Commissioner Petra DeJesus, who has long opposed Tasers, had harsher words.

“Shame on this commission for even thinking to vote on this,” she said. “We should give our (policies) a chance to work.”

While Friday's vote did not delve into policy for Taser use nor into the implementation, Chief Scott has said he wants all sworn officers to be equipped with the weapon. As part of the vote, commissioners said officers could not begin using the weapons until December 2018, after the new use-of-force policy has been in place for two years.

Commissioner Sonia Melara said she received about 100 letters in support of Tasers from community members, and a handful spoke at the meeting. But dozens more spoke in opposition. Activists speaking out against Tasers shut down the meeting for about an hour and prompted deputies to lock down City Hall.

“Please try (a Taser) on yourself before you make the decision,” activist Maria Cristina Gutierrez said just before she went beyond the two-minute allotment allowed for each speaker during public comment and Turman called the meeting into recess.

The activists remained in the room, chanting and making speeches against the weapons, as the commissioners filed out and reconvened in another room.

Turman called the meeting back into session without informing the community members still in the original room — a move that was widely criticized — and reopened public comment by bringing in five people at a time who were “not involved in the disruptive behavior.”

In this year's discussion, opponents have shifted their focus from past deaths linked to the devices to their effectiveness. Critics have brought in experts to speak to commissioners about the failure rate of Tasers — and what that means for an officer and a subject in an escalating, perilous encounter.

Many balked at the city budget and legislative analyst's estimate for the overall cost. The low estimate for obtaining Tasers — in a scenario in which some but not all officers get them — was $2.8 million, which includes the cost of the devices as well as officer training, instructor training, testing and defibrillators.

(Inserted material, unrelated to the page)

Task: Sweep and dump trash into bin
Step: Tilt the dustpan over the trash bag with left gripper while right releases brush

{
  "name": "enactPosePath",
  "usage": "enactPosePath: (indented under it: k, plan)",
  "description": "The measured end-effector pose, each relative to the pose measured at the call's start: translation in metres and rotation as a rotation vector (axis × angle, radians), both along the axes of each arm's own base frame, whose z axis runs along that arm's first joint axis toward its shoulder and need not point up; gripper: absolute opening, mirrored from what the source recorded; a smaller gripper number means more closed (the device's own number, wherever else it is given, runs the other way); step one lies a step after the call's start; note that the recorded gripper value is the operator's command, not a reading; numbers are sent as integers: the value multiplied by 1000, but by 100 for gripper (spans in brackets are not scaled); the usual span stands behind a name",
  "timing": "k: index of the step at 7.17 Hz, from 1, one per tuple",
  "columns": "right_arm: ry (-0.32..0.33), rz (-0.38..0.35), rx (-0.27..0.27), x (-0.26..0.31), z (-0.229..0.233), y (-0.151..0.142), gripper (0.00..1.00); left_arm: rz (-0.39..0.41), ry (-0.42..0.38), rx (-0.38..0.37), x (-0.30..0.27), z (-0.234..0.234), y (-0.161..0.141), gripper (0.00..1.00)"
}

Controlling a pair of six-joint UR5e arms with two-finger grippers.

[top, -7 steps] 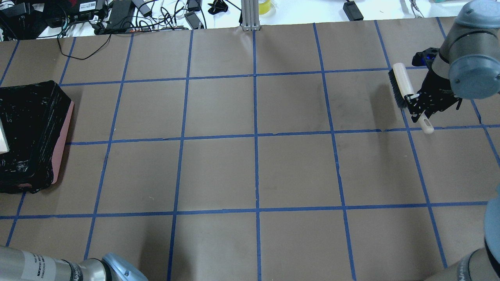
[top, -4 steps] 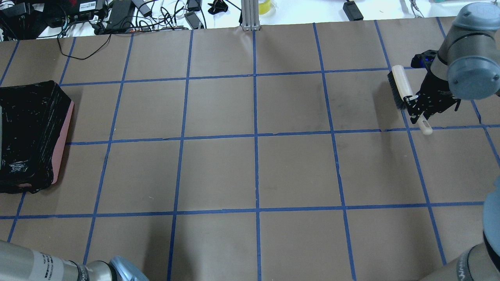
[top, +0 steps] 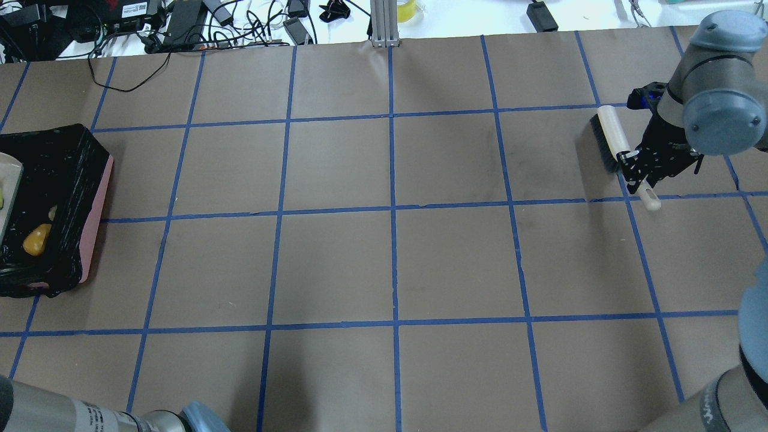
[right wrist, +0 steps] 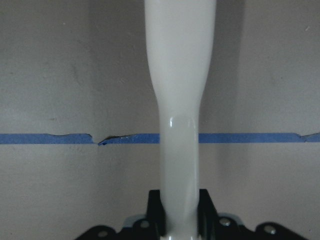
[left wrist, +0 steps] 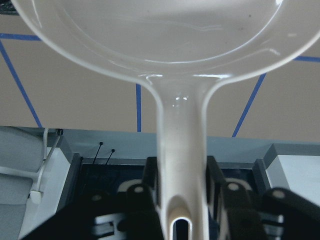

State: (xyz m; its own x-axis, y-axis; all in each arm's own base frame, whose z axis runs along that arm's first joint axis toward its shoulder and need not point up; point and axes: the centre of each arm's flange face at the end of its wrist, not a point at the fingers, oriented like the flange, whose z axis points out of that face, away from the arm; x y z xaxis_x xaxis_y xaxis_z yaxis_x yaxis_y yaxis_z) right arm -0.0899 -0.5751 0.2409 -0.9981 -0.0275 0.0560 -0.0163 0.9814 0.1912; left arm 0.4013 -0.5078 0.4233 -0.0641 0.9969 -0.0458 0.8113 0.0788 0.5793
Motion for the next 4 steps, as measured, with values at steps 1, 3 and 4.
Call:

Ongoing, annual costs for the low estimate came out to just over $400,000.

The high estimate, which is based on equipping and training all sworn officers, was $8 million in one-time costs and annual costs of about $750,000.

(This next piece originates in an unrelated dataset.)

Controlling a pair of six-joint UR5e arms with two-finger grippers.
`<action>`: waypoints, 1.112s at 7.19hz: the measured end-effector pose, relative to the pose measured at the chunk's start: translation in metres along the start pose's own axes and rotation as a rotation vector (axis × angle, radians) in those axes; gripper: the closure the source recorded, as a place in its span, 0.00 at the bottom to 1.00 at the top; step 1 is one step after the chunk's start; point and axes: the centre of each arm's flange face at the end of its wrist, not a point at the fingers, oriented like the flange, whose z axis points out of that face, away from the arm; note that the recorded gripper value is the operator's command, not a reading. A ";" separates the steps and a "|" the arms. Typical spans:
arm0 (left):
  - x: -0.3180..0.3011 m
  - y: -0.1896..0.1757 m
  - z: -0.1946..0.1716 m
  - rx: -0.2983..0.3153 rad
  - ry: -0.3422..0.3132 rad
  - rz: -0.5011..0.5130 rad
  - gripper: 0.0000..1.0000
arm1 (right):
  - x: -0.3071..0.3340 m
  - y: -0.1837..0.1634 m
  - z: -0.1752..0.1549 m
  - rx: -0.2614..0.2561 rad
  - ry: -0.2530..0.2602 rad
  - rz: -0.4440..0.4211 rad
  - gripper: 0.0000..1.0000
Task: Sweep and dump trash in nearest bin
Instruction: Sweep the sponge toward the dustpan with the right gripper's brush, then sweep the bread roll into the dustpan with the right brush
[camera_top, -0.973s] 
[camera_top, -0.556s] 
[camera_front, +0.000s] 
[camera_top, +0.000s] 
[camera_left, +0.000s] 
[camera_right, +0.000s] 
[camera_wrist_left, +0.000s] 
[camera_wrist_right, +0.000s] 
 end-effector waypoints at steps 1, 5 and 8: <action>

The analysis did not include the cost of litigation that could come as a result of injuries or deaths because of Taser use by a city officer.

Commissioner Joe Marshall, the longest serving member on the panel, commented that he has served on the commission through all 13 years of proposals regarding Tasers.

He said he supported the chief in what he wanted, in part because from his experience, he learned there was no “right time” to equip officers with Tasers and that after 13 years, it was time for a decision.

“People just don't like Tasers,” Marshall said. “I heard the statement that it will never be the time to have them. Time does not matter to me. There is no ‘the time.' You have to decide whether to have them or not.”